His Middle East journey aroused the interest of Louis Philippe I and gained Coste the post of chief architect of Marseille in 1844. In 1846, the president of the Chambre de Commerce, M. Luce, commissioned from Coste the Bourse on Marseille's Canebière. Coste was also the originator of two other architectural projects in Marseille—the construction of the faculté aux allées de Meilhan, and a museum with château d'eau at Longchamps. He also began construction on the abattoir d'Arenc, only completed in 1851.

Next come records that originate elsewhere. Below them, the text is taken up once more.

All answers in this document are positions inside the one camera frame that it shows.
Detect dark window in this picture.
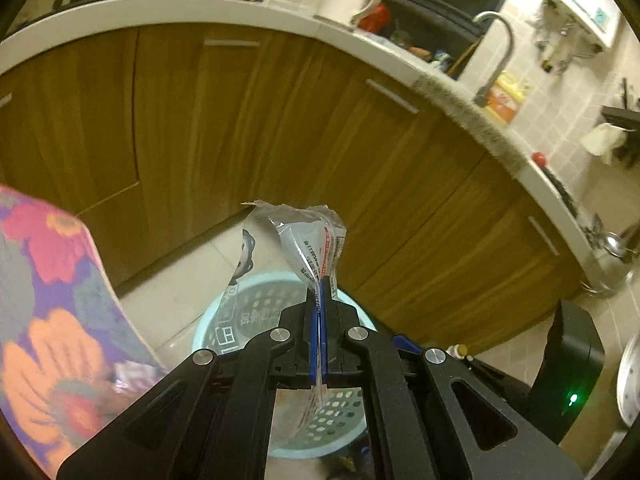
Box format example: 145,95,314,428
360,0,523,56

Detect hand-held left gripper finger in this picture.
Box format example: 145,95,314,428
322,276,585,480
56,279,321,480

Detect clear red-print plastic wrapper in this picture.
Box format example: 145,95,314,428
220,200,348,453

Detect floral tablecloth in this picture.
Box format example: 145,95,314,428
0,185,171,466

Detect red mug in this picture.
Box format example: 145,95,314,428
359,4,391,33

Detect wooden kitchen counter cabinets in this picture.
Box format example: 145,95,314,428
0,0,611,361

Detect black wall rack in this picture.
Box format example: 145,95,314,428
600,77,640,171

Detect steel kitchen faucet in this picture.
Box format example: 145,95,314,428
472,11,516,108

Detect light blue plastic basket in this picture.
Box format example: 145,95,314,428
192,271,378,460

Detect grey counter cloth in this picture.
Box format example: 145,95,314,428
415,72,526,176

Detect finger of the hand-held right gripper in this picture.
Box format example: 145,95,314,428
391,334,423,361

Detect steel pot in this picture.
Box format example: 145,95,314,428
580,230,640,301

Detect white water heater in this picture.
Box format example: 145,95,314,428
532,0,621,73

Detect yellow packet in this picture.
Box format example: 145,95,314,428
487,71,531,123

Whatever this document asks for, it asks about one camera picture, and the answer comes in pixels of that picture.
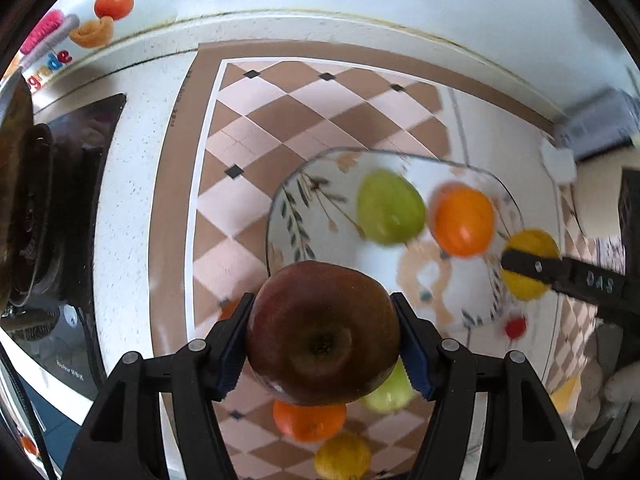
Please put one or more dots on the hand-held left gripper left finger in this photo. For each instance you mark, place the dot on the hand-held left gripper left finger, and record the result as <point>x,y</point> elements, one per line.
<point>232,355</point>

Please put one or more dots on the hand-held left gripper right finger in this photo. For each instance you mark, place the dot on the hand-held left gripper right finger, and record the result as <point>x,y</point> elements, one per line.
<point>415,355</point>

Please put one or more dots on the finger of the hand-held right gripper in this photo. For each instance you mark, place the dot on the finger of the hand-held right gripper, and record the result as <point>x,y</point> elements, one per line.
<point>535,266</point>

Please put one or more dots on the yellow lemon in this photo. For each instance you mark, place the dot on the yellow lemon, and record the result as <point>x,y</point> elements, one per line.
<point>530,240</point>
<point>342,457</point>

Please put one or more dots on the dark red apple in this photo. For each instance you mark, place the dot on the dark red apple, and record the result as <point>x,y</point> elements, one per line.
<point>320,330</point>

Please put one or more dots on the leaf pattern oval plate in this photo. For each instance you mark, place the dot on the leaf pattern oval plate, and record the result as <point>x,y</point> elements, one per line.
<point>325,230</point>

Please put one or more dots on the green apple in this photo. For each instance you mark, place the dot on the green apple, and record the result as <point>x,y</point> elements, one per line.
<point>392,395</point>
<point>390,207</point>

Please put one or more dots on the orange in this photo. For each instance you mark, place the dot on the orange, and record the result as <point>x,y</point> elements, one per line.
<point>462,220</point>
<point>307,422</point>

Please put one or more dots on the grey fuzzy slipper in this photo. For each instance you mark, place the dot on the grey fuzzy slipper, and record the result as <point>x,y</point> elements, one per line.
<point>620,395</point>
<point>587,395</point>

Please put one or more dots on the white crumpled tissue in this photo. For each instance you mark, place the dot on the white crumpled tissue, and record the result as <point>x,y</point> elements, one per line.
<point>557,160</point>

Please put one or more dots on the grey spray can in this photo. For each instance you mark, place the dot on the grey spray can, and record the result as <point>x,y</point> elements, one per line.
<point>595,120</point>

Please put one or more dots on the checkered kitchen mat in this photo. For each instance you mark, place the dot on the checkered kitchen mat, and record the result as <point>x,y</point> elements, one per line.
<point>240,160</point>

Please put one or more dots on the blue cabinet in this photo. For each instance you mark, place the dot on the blue cabinet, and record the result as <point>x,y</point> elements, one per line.
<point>30,410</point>

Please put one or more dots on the black gas stove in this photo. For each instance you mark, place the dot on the black gas stove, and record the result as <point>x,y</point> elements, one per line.
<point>85,160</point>

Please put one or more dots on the black wok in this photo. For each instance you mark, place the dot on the black wok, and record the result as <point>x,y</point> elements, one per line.
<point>12,185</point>

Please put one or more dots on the gold ingot wall sticker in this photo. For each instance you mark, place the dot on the gold ingot wall sticker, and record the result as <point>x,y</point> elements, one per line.
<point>92,34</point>

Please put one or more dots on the colourful letter wall sticker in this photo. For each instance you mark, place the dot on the colourful letter wall sticker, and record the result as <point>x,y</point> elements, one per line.
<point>47,40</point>

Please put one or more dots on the orange fruit wall sticker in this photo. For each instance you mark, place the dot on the orange fruit wall sticker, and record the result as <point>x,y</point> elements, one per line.
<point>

A tireless traveller, even aged over 80, he visited Spain, Ireland, Germany, Austria, Hungary, Russia and Italy. He left 30 albums of drawings on his death, now held at the Bibliothèque de Marseille, though some of his essays were never published. Towards the end of his life, he was made an officer of the Légion d'honneur. He died aged 92 and was buried at the cimetière Saint-Pierre in Marseille.

== Buildings ==

- Église Saint-Lazare, Marseille, 1833
- Église Saint-Joseph, Marseille, 1833
- Église de Saint-Barnabé, Marseille, 1846
- Église de Mazargues, Marseille, 1851
- Palais de la Bourse (Marseille)
- Pavillons of the cours Saint-Louis in Marseille

== Works ==

===Published===

- Map of Lower Egypt, dedicated to Muhammad Ali, P. C., laid down routes and surveys, 1818–1827, slnd v. 1830, 4to.
- Note on a dolmen that exists in Draguignan , with Audiffret, edited by Barlatier - Feissat and Demonchy, sd, 8vo.
- Arabic Architecture and monuments of Cairo, measured and drawn from 1818 to 1826, edited by Firmin Didot, 1837 g . in- °F, 70 flat.
- Travel in Persia, with Flandin, edited by Gide and Baudry, 1851, 2 vols. 8vo, and 6-in- f ° of All which five of plates and 1 of notes.
- Modern Monuments of Persia measured, drawn and described, edited by Morel, 1867 g . in- f °, 71 pl. notes and neck.
- The Cathedral of Saint Petersburg. Future Marseille Cathedral, edited by Olive, 1874, br, 8vo.
- Palais de la Bourse, Marseille, edited by Olive, 1874, br, 8vo.
- Memory of an artist, edited by Olive, 1874, br, 8vo.
- Notes and souvenirs (1817–1877), edited by Cayer, 1878, 2 vols. 8vo, portr.

===Unpublished===

- Itinerary of the French Embassy in Persia under the Comte de Sercey, and scientific trips of two artists committed to this mission (two volumes of text with images and 9 atlases of plates)
- Monuments of Europe ... drawings ... together ... from 1832 to 1872. 11 flight. with 1187 pieces, for Britain, the Scandinavian countries, the Russian empires, German, Austro-Hungarian, Switzerland, Berlgique, Holland, Spain and Italy.
- Monuments of France ... 1828–1876 ... , one volume with 1491 flat.
- Monuments of North Africa (inc in Egypt, the Barbary States, Spain) , 8 volumes with 1253 flat.